Across the country armed groups have targeted woman and girls. We have spoken with survivors who explained how one side had raped them as punishment for allegedly buying and selling to the other.

The interactive dialogue to assess human rights challenges on the ground with a particular focus on transitional justice is timely as impunity is a principal driver of this violence. Between 2009 and today, only one session of the criminal court (the equivalent of a jury court, which prosecutes crimes, in the Central African Republic) has taken place in the country, in Bangui in 2015, with the support of international partners. This sends a chilling message to would be war lords. They know they can kill, rape and destroy villages and get away with it.

Investigating and prosecuting those responsible for grave international crimes is not an easy task for a national justice system marked by a lack of qualified personnel, inadequate resources, and no means to ensure the security of either magistrates or victims and witnesses.

In order to tackle these challenges and strengthen the national justice system, the interim president signed in June 2015 a law establishing a Special Criminal Court, comprised of both national and international judges and prosecutors, to investigate and prosecute grave human rights violations committed in the country since 2003. The Special Criminal Court will work alongside the International Criminal Court on the one hand, and ordinary courts, on the other hand, which retain jurisdiction for cases that the Special Criminal Court will not select.

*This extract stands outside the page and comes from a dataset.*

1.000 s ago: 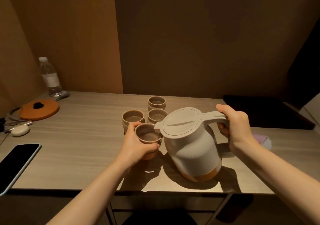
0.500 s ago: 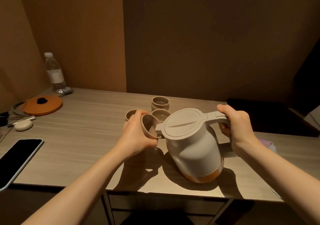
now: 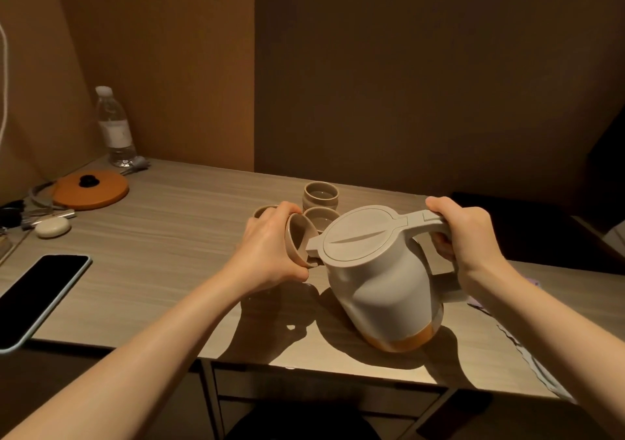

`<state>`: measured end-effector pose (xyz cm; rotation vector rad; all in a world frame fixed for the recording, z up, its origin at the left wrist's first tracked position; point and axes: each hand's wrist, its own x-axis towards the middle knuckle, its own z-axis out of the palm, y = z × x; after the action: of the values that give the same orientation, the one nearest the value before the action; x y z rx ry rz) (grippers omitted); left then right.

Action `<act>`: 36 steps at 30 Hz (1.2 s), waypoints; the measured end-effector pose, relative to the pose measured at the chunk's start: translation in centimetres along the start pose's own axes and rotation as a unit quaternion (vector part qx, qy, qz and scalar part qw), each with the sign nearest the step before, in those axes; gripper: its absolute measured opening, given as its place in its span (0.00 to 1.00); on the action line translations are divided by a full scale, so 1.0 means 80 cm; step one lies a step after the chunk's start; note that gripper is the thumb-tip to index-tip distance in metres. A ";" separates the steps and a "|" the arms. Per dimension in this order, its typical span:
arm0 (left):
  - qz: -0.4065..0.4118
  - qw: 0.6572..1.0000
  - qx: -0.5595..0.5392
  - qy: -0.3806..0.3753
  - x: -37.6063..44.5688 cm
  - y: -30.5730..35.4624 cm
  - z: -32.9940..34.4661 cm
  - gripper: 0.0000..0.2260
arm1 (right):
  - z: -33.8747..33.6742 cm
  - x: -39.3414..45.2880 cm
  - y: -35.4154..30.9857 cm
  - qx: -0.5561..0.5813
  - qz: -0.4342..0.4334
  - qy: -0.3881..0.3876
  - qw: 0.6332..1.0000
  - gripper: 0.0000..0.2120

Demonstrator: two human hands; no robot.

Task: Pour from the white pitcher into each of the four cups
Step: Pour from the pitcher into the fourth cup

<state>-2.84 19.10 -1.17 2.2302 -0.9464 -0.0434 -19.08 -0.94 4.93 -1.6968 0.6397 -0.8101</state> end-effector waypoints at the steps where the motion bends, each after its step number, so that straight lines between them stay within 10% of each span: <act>1: 0.001 1.000 0.002 0.001 -0.001 0.000 0.001 0.39 | 0.001 0.000 -0.001 -0.004 -0.003 -0.002 1.000 0.21; 36: -0.032 0.996 -0.065 0.045 -0.020 -0.039 0.017 0.39 | 0.044 0.022 -0.020 -0.124 -0.043 -0.053 0.990 0.21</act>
<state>-2.49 20.83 -4.50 2.1229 -0.8001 -0.0319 -15.24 0.25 6.20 -1.9910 0.6165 -0.7166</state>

One year after the promulgation of the law, there have been some steps forward in setting up this court, but progress has been too slow. We are pleased that the Independent Expert used her recent visit in Bangui to encourage the national authorities to accelerate the process. We encourage the Independent Expert to use her upcoming report to present her evaluation of challenges encountered in setting up the Special Criminal Court and to make recommendations to overcome these. Principal amongst these recommendations, we believe that the national authorities should show increased leadership and urgently adopt, together with the United Nations, a roadmap, with clear deadlines, that will lead to the Special Criminal Court becoming operational.